- [Task brief]:
Whenever a line below mentions the word "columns", that line should be copied.
- - - - - - -
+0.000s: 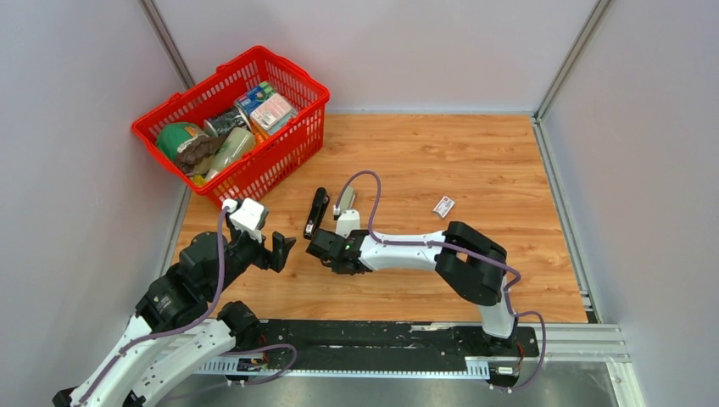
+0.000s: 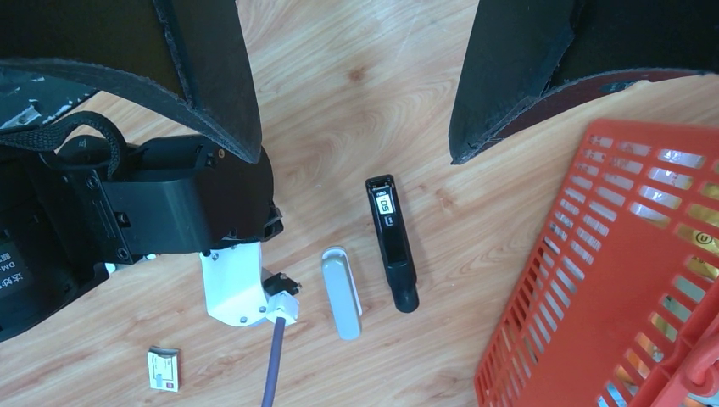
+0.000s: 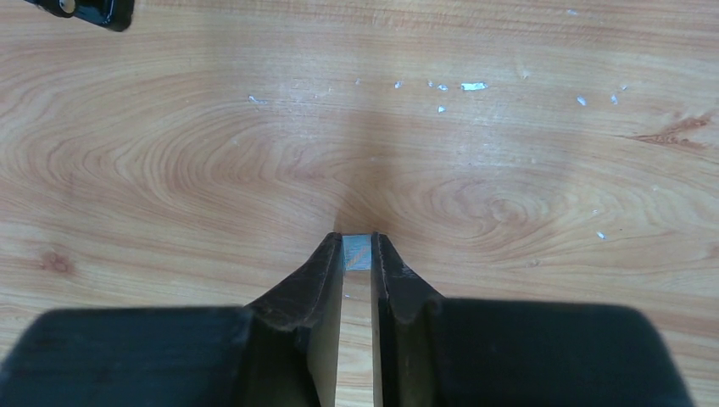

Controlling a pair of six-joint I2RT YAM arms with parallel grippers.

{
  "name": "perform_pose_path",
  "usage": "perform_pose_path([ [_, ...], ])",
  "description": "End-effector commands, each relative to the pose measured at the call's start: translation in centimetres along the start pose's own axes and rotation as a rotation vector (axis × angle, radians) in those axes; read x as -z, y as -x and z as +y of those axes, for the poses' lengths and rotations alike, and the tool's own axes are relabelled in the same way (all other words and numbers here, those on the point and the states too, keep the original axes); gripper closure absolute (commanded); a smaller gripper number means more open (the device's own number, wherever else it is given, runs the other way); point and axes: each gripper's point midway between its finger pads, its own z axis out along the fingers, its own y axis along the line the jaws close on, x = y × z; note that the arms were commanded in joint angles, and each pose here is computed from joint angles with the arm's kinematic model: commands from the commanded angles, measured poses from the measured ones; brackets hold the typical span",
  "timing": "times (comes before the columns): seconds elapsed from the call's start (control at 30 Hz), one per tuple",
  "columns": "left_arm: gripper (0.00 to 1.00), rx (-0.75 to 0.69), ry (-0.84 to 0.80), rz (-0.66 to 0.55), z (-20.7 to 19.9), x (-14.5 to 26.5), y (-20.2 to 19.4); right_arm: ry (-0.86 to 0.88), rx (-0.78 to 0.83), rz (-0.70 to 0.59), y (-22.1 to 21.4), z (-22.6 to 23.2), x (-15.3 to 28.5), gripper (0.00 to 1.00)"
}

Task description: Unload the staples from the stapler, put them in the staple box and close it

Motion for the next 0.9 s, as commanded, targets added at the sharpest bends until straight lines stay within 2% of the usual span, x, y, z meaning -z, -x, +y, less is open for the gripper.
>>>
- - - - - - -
- [Response to the task]:
  "timing": "times (comes before the columns): seconds elapsed from the call's start (control at 30 Hz), one per tuple",
  "columns": "left_arm: gripper (0.00 to 1.00), rx (-0.75 to 0.69), ry (-0.84 to 0.80), rz (-0.66 to 0.55), z (-20.7 to 19.9), x (-14.5 to 26.5), y (-20.2 to 19.4); right_arm: ry (-0.86 to 0.88), rx (-0.78 to 0.83), rz (-0.70 to 0.59), y (-22.1 to 21.4), z (-22.6 to 23.2), x (-15.3 to 28.5), gripper (0.00 to 1.00)"

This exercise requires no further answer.